You can convert the categorical column into a numerical one by using the commands:

#we converting it into categorical data
cat_col = df['column_name'].astype('category') 

#we are getting codes for it 
cat_col = cat_col.cat.codes 

# we are using c parameter to change the color.
plt.scatter(df['column1'],df['column2'], c=cat_col) 
Answered By: chaitanya ashish

The easiest way is to simply pass an array of integer category levels to the plt.scatter() color parameter.

import pandas as pd
import matplotlib.pyplot as plt 

df = pd.read_csv('https://raw.githubusercontent.com/mwaskom/seaborn-data/master/diamonds.csv')

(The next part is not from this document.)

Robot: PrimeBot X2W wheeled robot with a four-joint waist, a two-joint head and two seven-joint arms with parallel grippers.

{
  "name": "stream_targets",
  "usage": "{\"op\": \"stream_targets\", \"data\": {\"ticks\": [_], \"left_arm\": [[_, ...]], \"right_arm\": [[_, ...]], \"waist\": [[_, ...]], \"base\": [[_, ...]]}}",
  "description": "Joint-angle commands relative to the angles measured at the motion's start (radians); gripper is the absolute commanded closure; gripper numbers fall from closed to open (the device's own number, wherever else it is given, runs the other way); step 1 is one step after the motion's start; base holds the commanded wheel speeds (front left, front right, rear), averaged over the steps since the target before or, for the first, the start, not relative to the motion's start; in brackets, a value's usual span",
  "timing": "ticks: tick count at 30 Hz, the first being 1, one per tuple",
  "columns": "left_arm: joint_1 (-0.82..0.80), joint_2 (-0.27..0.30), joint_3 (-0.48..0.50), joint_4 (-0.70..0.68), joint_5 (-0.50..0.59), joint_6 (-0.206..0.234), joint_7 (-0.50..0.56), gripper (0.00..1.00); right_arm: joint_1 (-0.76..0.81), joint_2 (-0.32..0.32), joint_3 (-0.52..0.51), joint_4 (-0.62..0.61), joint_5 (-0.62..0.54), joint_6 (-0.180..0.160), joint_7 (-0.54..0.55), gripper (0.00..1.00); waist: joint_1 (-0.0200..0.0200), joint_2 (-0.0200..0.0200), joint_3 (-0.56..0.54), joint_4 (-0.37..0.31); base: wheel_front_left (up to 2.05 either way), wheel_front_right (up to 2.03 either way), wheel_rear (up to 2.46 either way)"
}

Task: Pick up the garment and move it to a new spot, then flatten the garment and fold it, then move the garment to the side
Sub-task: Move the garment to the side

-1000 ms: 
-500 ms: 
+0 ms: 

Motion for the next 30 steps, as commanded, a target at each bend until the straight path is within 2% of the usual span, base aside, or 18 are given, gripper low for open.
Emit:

plt.scatter(df['carat'], df['price'], c=pd.factorize(df['color'])[0],)
plt.gca().set(xlabel='Carat', ylabel='Price', title='Carat vs. Price')

enter image description here

This creates a plot without a legend, using the default "viridis" colormap. In this case "viridis" is not a good default choice because the colors appear to imply a sequential order rather than purely nominal categories.

To choose your own colormap and add a legend, the simplest approach is this:

import matplotlib.patches

levels, categories = pd.factorize(df['color'])
colors = [plt.cm.tab10(i) for i in levels] # using the "tab10" colormap
handles = [matplotlib.patches.Patch(color=plt.cm.tab10(i), label=c) for i, c in enumerate(categories)]

plt.scatter(df['carat'], df['price'], c=colors)
plt.gca().set(xlabel='Carat', ylabel='Price', title='Carat vs. Price')
plt.legend(handles=handles,  title='Color')

enter image description here

I chose the "tab10" discrete (aka qualitative) colormap here, which does a better job at signaling the color factor is a nominal categorical variable.

Extra credit:
In the first plot, the default colors are chosen by passing min-max scaled values from the array of category level ints pd.factorize(iris['species'])[0] to the call method of the plt.cm.viridis colormap object.